## Embedding layer for word embedding

In [66]:
import pandas as pd
import numpy as np
from sklearn.preprocessing import MinMaxScaler
from sklearn.model_selection import train_test_split
from sklearn.metrics import classification_report
from sklearn.metrics import confusion_matrix

import torch
from torch import nn 
import torch.nn.functional as F
from torch import utils

torch.manual_seed(0)
np.random.seed(0)

**Read data**

In [67]:
# first let us load a dataset called spam.csv
# Downloaded from https://www.kaggle.com/team-ai/spam-text-message-classification?select=SPAM+text+message+20170820+-+Data.csv

data = pd.read_csv("spam.csv")
data.head()

Unnamed: 0,Category,Message
0,ham,"Go until jurong point, crazy.. Available only ..."
1,ham,Ok lar... Joking wif u oni...
2,spam,Free entry in 2 a wkly comp to win FA Cup fina...
3,ham,U dun say so early hor... U c already then say...
4,ham,"Nah I don't think he goes to usf, he lives aro..."

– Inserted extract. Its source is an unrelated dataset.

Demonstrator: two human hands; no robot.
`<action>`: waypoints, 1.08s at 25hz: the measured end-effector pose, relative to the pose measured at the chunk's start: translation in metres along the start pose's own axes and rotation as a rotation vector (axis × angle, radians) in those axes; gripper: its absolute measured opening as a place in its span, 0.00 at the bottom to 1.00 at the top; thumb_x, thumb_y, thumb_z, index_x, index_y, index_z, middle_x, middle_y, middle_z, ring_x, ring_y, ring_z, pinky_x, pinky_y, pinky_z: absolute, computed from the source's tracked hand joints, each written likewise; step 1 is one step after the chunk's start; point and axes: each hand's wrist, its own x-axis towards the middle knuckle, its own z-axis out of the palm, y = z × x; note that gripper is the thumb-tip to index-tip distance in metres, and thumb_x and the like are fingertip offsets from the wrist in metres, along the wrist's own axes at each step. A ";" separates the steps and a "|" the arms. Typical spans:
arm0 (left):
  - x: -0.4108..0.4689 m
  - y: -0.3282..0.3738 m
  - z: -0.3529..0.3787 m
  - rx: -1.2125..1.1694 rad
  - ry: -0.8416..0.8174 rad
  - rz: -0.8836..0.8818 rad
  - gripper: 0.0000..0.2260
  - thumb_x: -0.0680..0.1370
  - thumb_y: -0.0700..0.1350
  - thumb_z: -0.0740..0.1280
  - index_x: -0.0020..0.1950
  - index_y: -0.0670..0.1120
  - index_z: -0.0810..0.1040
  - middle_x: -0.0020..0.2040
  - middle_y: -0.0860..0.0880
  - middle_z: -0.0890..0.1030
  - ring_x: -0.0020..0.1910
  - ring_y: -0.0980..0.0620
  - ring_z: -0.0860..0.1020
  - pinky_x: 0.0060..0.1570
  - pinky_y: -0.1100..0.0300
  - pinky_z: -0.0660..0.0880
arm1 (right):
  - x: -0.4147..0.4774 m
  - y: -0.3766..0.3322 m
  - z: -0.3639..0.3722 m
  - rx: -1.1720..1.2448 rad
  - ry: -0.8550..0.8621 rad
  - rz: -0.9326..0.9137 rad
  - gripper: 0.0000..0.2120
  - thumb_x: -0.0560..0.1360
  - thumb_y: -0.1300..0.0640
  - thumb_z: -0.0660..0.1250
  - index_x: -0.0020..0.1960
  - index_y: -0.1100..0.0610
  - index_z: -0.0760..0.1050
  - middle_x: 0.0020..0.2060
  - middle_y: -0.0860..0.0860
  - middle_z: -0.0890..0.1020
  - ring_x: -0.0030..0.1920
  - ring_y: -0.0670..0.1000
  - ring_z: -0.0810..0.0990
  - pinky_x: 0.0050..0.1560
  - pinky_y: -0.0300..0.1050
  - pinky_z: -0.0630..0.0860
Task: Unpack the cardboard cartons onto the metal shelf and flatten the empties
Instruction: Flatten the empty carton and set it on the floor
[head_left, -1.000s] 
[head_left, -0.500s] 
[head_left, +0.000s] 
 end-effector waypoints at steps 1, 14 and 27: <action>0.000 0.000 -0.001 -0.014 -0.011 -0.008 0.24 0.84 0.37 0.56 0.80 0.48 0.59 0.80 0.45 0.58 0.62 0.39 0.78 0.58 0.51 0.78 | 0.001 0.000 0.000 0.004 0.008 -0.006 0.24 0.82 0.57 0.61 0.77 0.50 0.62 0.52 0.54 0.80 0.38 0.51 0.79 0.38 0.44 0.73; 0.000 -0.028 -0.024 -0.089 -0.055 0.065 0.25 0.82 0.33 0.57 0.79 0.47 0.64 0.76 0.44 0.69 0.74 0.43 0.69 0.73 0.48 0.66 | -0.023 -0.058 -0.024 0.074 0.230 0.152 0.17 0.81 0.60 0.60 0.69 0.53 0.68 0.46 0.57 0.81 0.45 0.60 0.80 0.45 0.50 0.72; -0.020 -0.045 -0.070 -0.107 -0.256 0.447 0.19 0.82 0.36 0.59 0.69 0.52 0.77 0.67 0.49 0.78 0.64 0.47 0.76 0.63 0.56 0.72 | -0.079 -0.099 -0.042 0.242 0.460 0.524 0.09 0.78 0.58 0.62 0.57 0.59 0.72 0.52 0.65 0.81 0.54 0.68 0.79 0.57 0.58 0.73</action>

This dataset collects text messages and the task is to classify whether a message is a spam or not.

In [68]:
# some basic information
data.info()

<class 'pandas.core.frame.DataFrame'>
RangeIndex: 5572 entries, 0 to 5571
Data columns (total 2 columns):
 #   Column    Non-Null Count  Dtype 
---  ------    --------------  ----- 
 0   Category  5572 non-null   object
 1   Message   5572 non-null   object
dtypes: object(2)
memory usage: 87.2+ KB


In [69]:
# This dataset is imbalanced
data['Category'].value_counts()

ham     4825
spam     747
Name: Category, dtype: int64

In [70]:
# preprocessing data
from sklearn.preprocessing import LabelEncoder

le = LabelEncoder() 
target = le.fit_transform(data['Category']) # convert target into integers
data['Category'] = target
print(le.classes_) # this shows which index maps to which class

data.head()

['ham' 'spam']


Unnamed: 0,Category,Message
0,0,"Go until jurong point, crazy.. Available only ..."
1,0,Ok lar... Joking wif u oni...
2,1,Free entry in 2 a wkly comp to win FA Cup fina...
3,0,U dun say so early hor... U c already then say...
4,0,"Nah I don't think he goes to usf, he lives aro..."


**Preprocessing**

Recall in Task 1, we construct a Torch dataset by passing in X and y. Here we cannot do that because features are not numerical. The feature now is text and we cannot convert them to a torch Tensor. Thus, we may need to define our own dataset class, which should inherit from the parent class `utils.data.Dataset`. 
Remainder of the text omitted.